Cleave’s books include Little Bee, The Other Hand, Incendiary and Gold. I handed in one of my own first books, First Person Singular, and Kylie, the hostess, told me that she would pass it on to be entered into the library. 

Kate Pullinger, a Canadian who has lived in UK, gave a short reading from one of her latest books, Landing Gear, which was written 2 years ago. She also has Mistress of Nothing, 2009, which was set in Luxor in 1863; and Letter to an Unknown Soldier, edited by Pullinger and Neil Bartlett.

Pullinger writes in different genres, not just the same that a publisher might ask for, and her website shows much of that. Her writing was included in short stories books. At the meeting today she showed us an introduction on the screen for Inanimate Alice, a digital project for schools which was started in 2005 and Flight Paths, a networked novel.

I asked her how she was moving forward online and she talked about ePub3, the latest app. She said that Amazon and Kindle haven’t moved forward in the last 5 years, and have been taken over by apps like ePub which can be used to make a publication available on the latest smart-phones. I had a quick look at the website which talked about this – and I need to read much more! I certainly hope that I can change my Kindle to ePub 3.0.1 because it sounds a lot better.

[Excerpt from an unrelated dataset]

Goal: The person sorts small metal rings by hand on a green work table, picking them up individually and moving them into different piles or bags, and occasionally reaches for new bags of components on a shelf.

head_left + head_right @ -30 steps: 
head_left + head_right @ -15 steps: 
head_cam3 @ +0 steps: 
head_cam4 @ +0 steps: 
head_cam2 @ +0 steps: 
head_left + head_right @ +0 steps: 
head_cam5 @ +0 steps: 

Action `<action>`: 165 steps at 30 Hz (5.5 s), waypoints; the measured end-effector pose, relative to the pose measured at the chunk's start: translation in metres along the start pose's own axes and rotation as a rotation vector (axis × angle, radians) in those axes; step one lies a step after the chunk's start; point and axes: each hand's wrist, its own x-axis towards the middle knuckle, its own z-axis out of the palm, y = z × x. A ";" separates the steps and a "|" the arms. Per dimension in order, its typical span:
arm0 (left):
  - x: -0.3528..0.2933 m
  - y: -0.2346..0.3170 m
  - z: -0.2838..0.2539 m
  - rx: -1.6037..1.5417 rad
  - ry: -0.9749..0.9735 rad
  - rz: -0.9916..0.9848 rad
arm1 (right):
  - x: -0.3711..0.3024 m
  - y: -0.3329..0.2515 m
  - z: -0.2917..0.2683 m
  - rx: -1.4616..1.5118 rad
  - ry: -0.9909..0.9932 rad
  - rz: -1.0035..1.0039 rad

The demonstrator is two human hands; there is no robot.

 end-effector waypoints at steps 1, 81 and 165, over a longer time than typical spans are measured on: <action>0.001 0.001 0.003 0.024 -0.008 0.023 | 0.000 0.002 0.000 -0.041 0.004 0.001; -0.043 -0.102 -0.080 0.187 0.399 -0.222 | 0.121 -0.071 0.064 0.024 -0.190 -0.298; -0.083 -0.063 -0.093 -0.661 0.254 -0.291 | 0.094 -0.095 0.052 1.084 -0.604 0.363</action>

I handed another of my first book First Person Singular there as well.

The last day, tomorrow/Sunday, has a number of free authors presenting at QAG, GOMA, the SLQ auditoriums and elsewhere there. It also includes a “philosophical bang” show to end the festival.

Philosophers-in-Residence: Closing Address Philosophers-in-Residence, Antonia Case and Professor Frederick d’Agostino, will close the show with a philosophical bang! Presented by the University of Queensland
Sunday 11 September, Maiwar Green, SLQ, 5.30pm–6.30pm, Free

If you live in Brisbane it might be very good for you to go to any of the free stuff. Have a great weekend!